_EXERCISE DATA_
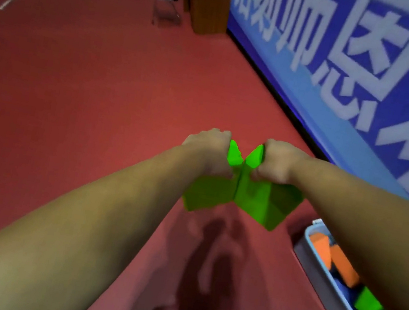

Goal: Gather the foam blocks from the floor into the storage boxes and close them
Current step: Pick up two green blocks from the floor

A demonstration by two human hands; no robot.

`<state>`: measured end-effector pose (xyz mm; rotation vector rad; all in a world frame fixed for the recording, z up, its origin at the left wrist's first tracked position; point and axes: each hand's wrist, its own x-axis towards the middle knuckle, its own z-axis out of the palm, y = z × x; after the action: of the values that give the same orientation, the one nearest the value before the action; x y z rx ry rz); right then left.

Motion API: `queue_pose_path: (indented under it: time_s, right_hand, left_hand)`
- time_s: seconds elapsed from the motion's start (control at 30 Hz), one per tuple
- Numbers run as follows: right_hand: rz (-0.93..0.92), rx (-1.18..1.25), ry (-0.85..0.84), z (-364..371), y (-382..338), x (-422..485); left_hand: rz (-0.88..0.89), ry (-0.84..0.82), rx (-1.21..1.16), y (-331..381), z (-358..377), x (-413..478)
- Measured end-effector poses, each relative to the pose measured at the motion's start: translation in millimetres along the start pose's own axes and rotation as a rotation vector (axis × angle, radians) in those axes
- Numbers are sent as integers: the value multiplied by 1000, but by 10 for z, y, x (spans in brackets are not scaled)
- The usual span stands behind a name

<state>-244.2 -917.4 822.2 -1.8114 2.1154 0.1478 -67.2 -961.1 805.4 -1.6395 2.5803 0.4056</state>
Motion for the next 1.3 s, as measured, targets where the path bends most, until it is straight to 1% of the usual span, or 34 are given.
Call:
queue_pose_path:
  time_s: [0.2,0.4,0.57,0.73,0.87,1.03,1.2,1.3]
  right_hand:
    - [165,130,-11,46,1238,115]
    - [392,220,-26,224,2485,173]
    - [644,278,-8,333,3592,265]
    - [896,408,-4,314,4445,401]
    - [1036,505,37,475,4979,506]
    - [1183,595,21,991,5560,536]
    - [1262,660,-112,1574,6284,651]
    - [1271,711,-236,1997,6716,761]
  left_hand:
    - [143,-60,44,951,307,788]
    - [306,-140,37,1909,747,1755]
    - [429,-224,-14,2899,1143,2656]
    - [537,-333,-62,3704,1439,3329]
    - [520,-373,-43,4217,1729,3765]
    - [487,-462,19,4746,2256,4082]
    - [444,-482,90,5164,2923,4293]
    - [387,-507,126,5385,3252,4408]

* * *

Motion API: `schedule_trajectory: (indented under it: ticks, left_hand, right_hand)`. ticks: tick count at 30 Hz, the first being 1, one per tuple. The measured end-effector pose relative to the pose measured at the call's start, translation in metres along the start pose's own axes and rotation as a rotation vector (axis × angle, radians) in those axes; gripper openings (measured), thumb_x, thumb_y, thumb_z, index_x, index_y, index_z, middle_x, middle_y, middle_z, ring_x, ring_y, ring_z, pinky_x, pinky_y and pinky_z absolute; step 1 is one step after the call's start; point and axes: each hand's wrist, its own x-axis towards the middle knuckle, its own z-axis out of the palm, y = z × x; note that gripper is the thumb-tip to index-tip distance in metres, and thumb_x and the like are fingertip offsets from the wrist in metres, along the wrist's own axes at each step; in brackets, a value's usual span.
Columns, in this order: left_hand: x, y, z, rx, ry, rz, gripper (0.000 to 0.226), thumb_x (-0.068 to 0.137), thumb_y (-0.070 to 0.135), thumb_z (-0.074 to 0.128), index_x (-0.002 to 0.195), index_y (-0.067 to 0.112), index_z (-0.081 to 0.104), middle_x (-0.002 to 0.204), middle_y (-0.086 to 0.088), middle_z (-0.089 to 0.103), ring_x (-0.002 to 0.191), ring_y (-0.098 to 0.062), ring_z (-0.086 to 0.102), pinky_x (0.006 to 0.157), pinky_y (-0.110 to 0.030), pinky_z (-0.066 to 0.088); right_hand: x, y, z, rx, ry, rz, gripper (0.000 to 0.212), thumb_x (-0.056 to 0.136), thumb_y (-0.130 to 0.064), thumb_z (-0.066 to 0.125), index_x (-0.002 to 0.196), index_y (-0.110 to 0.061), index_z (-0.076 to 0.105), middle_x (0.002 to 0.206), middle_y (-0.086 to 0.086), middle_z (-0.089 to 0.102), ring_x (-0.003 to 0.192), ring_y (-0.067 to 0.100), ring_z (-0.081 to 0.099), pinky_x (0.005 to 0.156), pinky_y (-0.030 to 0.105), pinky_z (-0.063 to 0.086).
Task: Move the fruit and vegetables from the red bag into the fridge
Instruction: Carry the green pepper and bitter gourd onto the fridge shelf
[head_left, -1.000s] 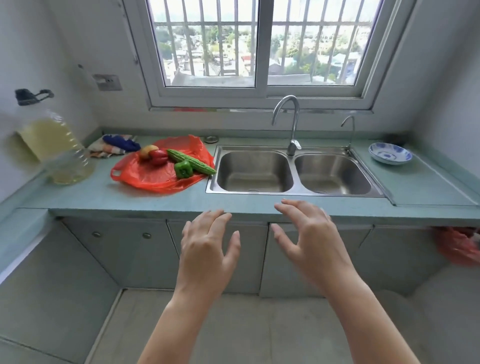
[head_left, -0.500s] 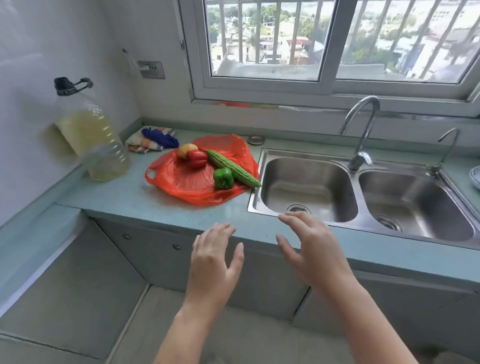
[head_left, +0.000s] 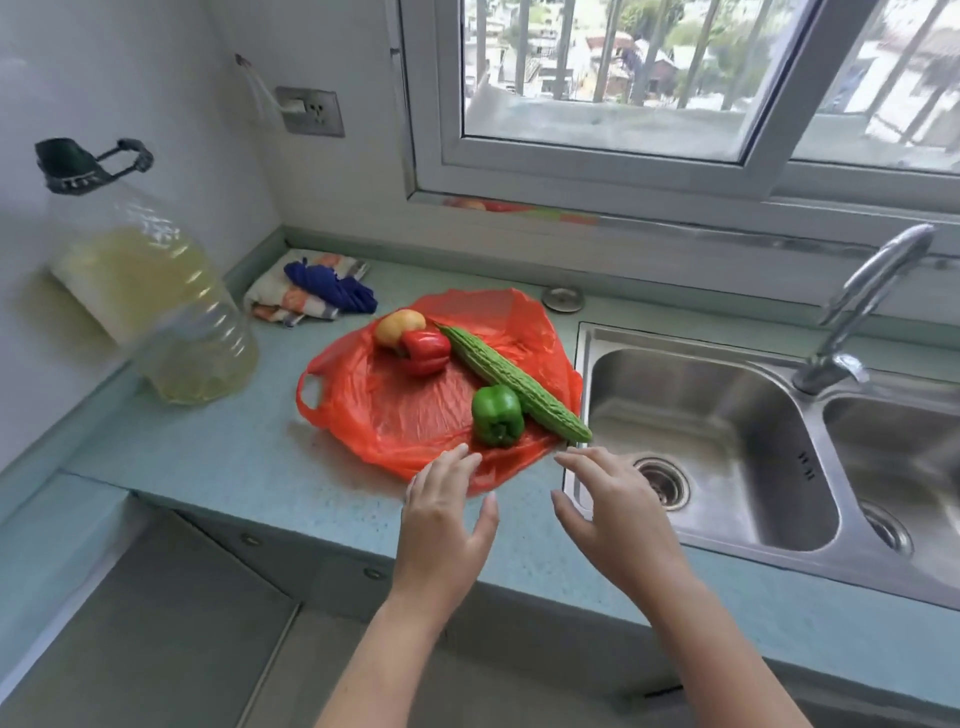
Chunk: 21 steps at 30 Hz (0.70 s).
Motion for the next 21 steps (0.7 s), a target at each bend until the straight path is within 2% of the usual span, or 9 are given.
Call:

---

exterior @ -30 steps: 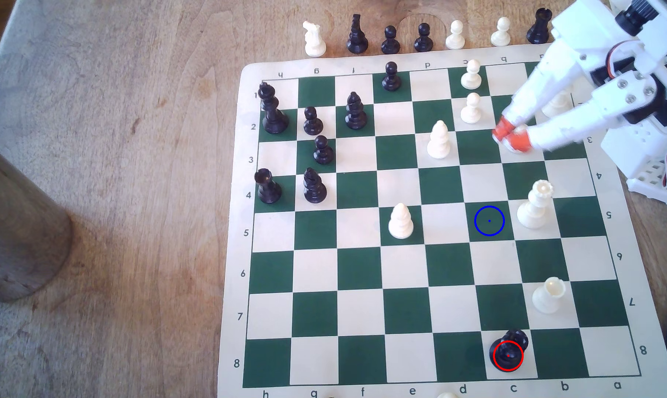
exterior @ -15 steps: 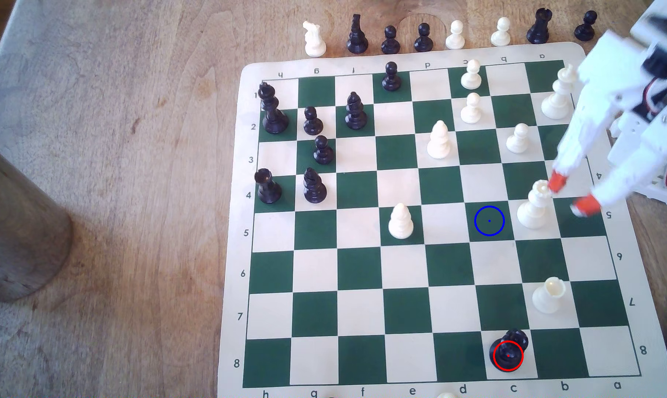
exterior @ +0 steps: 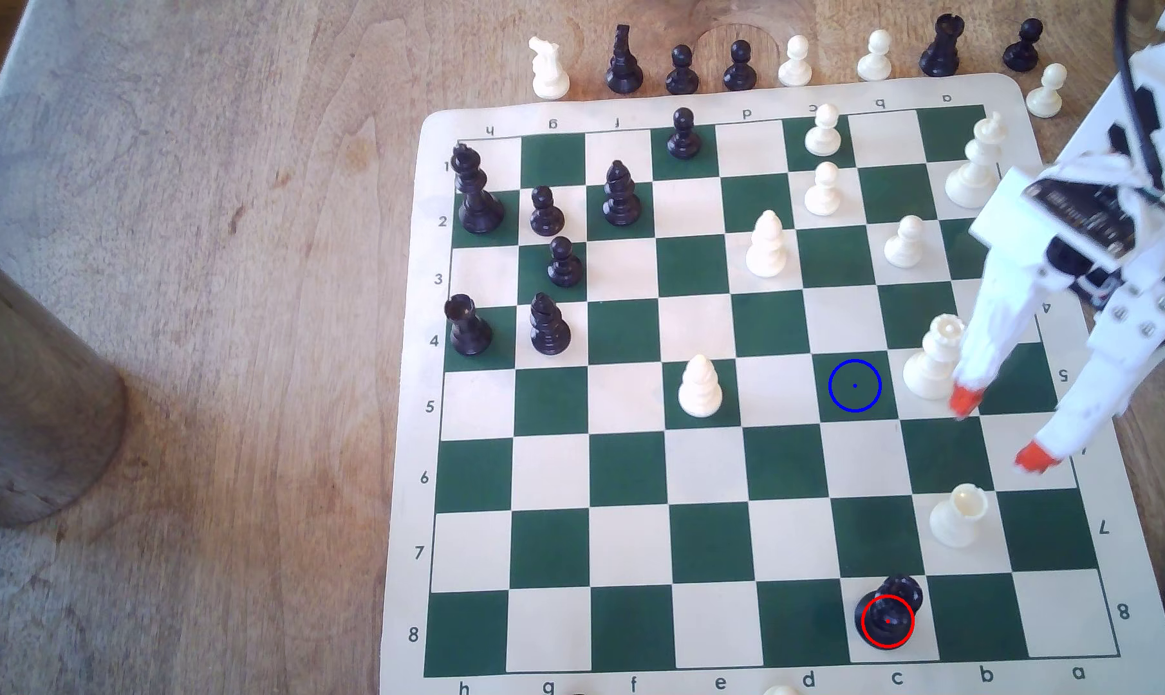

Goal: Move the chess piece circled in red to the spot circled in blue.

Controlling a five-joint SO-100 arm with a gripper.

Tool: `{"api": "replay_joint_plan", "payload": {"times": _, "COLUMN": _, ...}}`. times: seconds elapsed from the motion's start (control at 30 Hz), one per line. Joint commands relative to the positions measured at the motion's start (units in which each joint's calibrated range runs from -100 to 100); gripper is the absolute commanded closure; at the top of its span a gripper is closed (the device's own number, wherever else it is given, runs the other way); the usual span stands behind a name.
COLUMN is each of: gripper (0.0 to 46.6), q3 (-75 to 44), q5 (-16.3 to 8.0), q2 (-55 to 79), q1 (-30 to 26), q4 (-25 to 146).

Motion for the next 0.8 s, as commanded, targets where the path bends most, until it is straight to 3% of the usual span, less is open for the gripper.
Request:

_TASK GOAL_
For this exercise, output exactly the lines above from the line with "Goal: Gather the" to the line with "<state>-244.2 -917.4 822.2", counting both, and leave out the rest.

_SOLUTION FOR THIS TASK_
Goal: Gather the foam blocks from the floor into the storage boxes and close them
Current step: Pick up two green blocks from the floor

A demonstration by two human hands; no robot.

`<state>`: measured end-effector pose (xyz mm; rotation vector rad; all in a world frame fixed for the recording, z up, its origin at the left wrist's first tracked position; point and axes: each hand's wrist, its own x-axis towards the middle knuckle, its own z-axis out of the palm, y = z × x; after the action: of the values that give the same orientation, the one nearest the value before the action; x y z rx ry rz); right then left.

Motion API: `queue_pose_path: (indented under it: time_s, right_hand, left_hand)`
- time_s: seconds elapsed from the motion's start (control at 30 Hz), one per tuple
- Numbers run as follows: right_hand: rz (-0.93..0.92), rx (-1.18..1.25), ry (-0.85..0.84), z (-364..371), y (-382..338), x (-422..485); left_hand: rz (-0.88..0.89), ry (-0.84..0.82), rx (-1.21..1.16), y (-331..381), z (-358..377), x (-413..478)
- Measured end-effector poses, each relative to the pose measured at the motion's start: translation in millimetres along the start pose's own axes and rotation as a rotation vector (axis × angle, radians) in those axes
- Numbers are sent as integers: the value multiplied by 1000, but by 10 for z, y, x (spans in brackets are not scaled)
- The usual span stands behind a name

<state>-244.2 -917.4 822.2 -1.8114 2.1154 0.1478 -67.2 -961.1 805.4 -1.6395 2.5803 0.4056</state>

The exercise contains nothing more.